Ich bin ein Wolf, ein hundertdreißig Pfund schwerer Wolf mit hellblondem Pelz. Das Einzige, was mir an Menschlichem noch geblieben ist, sind die Augen; sie glitzern vor kalter Intelligenz und einer schwelenden Wildheit, die niemand jemals einem Tier zuordnen würde.

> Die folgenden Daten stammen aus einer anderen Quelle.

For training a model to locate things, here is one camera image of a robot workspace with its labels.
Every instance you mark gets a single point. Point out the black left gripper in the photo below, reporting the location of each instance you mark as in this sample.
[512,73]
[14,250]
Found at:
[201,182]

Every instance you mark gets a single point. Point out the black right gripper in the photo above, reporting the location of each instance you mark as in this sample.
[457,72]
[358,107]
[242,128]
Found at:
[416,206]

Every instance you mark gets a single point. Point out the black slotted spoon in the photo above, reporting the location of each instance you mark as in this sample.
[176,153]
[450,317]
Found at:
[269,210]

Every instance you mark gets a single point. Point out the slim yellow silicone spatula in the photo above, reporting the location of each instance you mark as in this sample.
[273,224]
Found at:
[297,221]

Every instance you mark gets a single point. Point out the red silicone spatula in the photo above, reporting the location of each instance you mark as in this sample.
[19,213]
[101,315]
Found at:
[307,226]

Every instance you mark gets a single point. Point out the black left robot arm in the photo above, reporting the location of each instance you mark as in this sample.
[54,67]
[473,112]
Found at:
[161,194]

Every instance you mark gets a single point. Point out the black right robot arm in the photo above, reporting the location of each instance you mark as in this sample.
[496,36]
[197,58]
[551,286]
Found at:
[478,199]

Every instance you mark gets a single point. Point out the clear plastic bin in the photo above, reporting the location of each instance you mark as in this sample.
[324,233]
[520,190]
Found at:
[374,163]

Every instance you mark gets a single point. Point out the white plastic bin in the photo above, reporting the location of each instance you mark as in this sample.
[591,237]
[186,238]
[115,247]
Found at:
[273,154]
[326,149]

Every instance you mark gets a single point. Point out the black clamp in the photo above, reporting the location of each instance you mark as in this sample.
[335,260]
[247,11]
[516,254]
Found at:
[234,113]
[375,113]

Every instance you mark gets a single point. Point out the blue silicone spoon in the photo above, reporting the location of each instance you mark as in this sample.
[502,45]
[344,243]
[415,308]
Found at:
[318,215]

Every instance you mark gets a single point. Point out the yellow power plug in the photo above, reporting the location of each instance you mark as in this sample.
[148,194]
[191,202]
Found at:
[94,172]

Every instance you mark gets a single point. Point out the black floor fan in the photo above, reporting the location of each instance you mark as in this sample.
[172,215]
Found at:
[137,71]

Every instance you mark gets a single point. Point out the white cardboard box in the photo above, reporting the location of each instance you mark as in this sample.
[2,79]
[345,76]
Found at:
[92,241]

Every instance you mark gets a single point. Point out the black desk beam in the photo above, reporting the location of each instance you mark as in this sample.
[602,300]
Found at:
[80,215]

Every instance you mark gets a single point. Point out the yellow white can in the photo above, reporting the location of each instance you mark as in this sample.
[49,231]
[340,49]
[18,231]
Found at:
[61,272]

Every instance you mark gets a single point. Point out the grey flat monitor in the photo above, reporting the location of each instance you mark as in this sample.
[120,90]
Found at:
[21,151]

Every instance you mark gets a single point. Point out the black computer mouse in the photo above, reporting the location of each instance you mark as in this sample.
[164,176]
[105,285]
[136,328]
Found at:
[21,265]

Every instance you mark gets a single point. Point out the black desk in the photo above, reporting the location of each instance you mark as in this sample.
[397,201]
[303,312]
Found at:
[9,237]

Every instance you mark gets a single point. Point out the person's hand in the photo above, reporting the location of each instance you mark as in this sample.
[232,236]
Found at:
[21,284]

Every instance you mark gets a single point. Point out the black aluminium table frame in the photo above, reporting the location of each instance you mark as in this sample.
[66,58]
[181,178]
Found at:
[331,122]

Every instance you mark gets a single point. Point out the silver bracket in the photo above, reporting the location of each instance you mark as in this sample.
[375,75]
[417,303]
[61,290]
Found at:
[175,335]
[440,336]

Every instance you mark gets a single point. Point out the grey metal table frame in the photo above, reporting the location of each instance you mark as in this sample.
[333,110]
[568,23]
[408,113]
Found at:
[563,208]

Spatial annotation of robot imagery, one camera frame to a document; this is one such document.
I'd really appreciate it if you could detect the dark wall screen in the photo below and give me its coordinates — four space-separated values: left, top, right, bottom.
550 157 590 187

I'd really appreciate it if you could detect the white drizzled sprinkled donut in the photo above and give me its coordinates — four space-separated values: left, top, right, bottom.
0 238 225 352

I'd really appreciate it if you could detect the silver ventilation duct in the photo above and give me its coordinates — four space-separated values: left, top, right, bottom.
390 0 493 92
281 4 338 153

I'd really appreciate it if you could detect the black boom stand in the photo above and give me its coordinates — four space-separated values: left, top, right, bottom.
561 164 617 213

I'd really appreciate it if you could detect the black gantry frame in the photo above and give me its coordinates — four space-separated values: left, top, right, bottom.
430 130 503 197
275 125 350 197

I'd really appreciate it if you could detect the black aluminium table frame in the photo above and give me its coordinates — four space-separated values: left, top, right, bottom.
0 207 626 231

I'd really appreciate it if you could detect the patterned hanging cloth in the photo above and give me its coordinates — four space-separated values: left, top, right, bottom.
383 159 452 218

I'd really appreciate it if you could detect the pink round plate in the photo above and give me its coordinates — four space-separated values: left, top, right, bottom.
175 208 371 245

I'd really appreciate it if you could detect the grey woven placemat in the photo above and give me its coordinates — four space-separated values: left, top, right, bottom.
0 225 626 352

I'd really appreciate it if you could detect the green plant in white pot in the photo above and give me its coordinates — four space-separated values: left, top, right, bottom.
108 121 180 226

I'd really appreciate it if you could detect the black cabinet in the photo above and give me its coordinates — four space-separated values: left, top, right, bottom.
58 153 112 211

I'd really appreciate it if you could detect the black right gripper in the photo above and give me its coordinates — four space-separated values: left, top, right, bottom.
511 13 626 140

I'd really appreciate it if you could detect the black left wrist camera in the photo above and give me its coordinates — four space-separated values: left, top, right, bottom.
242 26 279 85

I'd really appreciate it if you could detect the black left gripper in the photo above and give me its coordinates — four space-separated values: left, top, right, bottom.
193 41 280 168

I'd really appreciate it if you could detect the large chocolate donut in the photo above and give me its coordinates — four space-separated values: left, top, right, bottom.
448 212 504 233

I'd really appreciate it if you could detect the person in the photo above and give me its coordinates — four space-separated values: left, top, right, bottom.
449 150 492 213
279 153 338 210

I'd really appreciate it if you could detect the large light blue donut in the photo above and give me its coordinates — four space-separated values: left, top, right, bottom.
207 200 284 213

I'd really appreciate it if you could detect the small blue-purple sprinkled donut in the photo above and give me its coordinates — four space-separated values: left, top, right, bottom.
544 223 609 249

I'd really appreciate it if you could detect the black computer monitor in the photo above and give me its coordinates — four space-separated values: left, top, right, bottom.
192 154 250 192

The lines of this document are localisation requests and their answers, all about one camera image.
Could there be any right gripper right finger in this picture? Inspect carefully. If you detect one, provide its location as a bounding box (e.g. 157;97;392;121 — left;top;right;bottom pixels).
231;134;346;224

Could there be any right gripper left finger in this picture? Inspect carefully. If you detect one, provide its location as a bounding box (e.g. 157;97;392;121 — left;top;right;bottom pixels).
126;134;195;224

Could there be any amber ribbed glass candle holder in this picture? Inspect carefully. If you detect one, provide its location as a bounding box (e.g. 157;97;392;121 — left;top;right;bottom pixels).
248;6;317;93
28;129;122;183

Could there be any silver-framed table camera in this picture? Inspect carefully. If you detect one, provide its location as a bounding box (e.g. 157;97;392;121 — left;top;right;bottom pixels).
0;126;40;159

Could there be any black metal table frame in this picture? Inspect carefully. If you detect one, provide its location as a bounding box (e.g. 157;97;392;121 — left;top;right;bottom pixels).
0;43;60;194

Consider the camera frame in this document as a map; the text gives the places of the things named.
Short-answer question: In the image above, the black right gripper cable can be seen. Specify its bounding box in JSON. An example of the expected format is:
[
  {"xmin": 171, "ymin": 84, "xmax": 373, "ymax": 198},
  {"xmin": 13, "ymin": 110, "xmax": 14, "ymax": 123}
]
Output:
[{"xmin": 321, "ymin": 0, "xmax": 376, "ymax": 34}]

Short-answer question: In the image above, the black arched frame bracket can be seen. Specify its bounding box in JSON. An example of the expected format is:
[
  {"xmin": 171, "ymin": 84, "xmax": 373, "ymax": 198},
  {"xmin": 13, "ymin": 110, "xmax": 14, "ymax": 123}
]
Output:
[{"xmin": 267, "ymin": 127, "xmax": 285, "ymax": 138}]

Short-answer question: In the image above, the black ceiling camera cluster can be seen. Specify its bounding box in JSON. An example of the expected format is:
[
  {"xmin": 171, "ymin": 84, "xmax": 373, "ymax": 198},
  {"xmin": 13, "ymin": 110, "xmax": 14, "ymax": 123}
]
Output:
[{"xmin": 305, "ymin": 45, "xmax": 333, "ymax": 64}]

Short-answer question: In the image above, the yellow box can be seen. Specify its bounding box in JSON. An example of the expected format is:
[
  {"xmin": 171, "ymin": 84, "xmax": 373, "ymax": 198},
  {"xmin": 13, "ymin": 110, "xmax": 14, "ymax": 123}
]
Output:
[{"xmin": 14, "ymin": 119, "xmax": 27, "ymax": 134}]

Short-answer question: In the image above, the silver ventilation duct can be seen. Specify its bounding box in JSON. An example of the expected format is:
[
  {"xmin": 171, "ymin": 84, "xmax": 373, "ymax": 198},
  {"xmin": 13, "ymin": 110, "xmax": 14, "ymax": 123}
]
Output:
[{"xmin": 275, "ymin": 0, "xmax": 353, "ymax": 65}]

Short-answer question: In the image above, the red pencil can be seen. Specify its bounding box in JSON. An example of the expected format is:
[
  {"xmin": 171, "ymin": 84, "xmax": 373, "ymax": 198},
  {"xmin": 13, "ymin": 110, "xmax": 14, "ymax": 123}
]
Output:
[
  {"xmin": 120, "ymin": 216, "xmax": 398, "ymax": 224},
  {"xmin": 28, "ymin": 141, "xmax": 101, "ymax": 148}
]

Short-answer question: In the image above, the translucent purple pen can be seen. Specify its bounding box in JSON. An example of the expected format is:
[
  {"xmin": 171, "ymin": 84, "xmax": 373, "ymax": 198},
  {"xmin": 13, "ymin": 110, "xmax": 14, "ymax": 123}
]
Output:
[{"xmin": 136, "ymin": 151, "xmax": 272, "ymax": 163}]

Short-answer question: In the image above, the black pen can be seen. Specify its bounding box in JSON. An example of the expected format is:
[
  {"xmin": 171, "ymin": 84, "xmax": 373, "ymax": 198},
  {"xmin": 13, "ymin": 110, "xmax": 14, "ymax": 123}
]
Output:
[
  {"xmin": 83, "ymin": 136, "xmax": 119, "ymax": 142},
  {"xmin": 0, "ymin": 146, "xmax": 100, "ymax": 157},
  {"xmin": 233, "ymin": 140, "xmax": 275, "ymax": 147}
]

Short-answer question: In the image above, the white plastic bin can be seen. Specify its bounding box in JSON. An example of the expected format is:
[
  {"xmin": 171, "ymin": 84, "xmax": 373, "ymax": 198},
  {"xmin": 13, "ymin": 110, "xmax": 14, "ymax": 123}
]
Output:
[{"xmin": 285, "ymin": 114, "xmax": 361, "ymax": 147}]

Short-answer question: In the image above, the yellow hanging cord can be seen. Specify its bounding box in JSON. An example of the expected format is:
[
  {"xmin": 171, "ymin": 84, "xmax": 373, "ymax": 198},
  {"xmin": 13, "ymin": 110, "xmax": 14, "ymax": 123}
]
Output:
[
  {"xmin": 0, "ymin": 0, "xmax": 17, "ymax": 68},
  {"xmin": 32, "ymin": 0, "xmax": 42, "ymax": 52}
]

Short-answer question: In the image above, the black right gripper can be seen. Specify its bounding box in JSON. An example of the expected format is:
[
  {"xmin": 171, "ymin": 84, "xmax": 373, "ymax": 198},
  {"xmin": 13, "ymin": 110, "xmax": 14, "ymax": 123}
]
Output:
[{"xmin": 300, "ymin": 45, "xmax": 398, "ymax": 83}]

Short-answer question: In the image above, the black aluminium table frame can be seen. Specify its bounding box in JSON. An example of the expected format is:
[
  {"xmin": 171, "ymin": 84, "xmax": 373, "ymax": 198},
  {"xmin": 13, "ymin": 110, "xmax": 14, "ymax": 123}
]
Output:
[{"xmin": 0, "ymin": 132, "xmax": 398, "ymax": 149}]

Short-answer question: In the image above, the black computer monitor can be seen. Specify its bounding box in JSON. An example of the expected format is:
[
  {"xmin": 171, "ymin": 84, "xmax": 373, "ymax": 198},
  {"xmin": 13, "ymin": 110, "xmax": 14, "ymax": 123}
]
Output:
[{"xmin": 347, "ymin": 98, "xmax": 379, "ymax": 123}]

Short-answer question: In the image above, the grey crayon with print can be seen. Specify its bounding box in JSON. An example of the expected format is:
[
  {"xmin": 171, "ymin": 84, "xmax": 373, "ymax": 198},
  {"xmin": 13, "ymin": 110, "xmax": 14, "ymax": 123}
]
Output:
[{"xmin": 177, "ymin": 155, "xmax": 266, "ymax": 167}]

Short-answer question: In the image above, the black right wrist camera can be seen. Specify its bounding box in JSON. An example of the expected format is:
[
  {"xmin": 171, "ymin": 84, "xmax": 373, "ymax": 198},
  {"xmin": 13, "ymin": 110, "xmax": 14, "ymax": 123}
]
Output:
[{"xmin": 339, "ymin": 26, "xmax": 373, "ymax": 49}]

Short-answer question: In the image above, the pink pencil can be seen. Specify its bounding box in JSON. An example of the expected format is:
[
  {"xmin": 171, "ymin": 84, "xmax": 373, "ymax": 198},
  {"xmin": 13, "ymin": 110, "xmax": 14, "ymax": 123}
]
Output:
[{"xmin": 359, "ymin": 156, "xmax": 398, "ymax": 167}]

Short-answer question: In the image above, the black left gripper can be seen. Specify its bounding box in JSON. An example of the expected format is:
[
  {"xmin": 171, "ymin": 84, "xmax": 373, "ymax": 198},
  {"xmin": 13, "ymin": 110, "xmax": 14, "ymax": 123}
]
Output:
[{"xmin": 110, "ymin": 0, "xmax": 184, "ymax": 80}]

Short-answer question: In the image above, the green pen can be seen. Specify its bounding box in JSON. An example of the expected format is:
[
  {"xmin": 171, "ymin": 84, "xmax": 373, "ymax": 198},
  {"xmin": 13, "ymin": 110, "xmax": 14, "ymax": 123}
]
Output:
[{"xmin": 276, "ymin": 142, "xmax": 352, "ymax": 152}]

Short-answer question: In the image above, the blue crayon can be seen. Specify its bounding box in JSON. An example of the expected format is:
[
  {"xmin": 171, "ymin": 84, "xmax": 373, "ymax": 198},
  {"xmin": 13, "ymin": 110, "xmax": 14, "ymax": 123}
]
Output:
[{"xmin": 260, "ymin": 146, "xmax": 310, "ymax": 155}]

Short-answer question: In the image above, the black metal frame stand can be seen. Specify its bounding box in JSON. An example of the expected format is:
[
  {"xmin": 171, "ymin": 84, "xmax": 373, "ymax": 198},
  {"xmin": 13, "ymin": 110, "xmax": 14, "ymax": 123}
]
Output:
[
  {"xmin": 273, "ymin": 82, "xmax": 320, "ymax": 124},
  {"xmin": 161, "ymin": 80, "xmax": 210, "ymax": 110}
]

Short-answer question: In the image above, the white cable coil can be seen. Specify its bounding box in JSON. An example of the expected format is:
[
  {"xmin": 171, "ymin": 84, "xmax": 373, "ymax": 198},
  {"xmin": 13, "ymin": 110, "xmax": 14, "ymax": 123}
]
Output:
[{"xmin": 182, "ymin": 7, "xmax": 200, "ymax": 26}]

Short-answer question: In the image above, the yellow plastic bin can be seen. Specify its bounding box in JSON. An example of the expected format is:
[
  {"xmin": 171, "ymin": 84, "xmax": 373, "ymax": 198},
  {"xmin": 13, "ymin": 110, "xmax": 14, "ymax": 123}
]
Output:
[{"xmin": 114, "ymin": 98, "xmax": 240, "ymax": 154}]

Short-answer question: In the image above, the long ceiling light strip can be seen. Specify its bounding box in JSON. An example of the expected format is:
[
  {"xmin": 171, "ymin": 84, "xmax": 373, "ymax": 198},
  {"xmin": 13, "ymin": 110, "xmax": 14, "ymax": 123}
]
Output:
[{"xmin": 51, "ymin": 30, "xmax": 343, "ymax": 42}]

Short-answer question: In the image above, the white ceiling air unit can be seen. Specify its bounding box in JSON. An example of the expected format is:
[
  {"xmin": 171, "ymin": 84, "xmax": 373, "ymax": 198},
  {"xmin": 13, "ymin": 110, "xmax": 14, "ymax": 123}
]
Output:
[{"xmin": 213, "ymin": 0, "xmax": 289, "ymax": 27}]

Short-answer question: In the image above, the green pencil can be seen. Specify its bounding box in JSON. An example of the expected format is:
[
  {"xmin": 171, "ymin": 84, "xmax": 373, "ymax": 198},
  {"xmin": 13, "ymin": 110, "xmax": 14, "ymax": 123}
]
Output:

Ich sehe mich um, atme die Gerüche der Stadt ein. Ich bin nervös hier. Es ist zu eng, zu beengt; der Menschengeruch ist überall. Ich muss vorsichtig sein. Wenn jemand mich jetzt sieht, wird er mich für einen Hund halten, einen großen Mischling, eine Kreuzung aus Husky und Labrador vielleicht. Aber selbst ein Hund kann die Leute erschrecken, wenn er meine Größe hat und frei herumläuft. Ich mache mich auf zum Ende der Gasse und suche mir meinen Weg durch die Eingeweide der Stadt.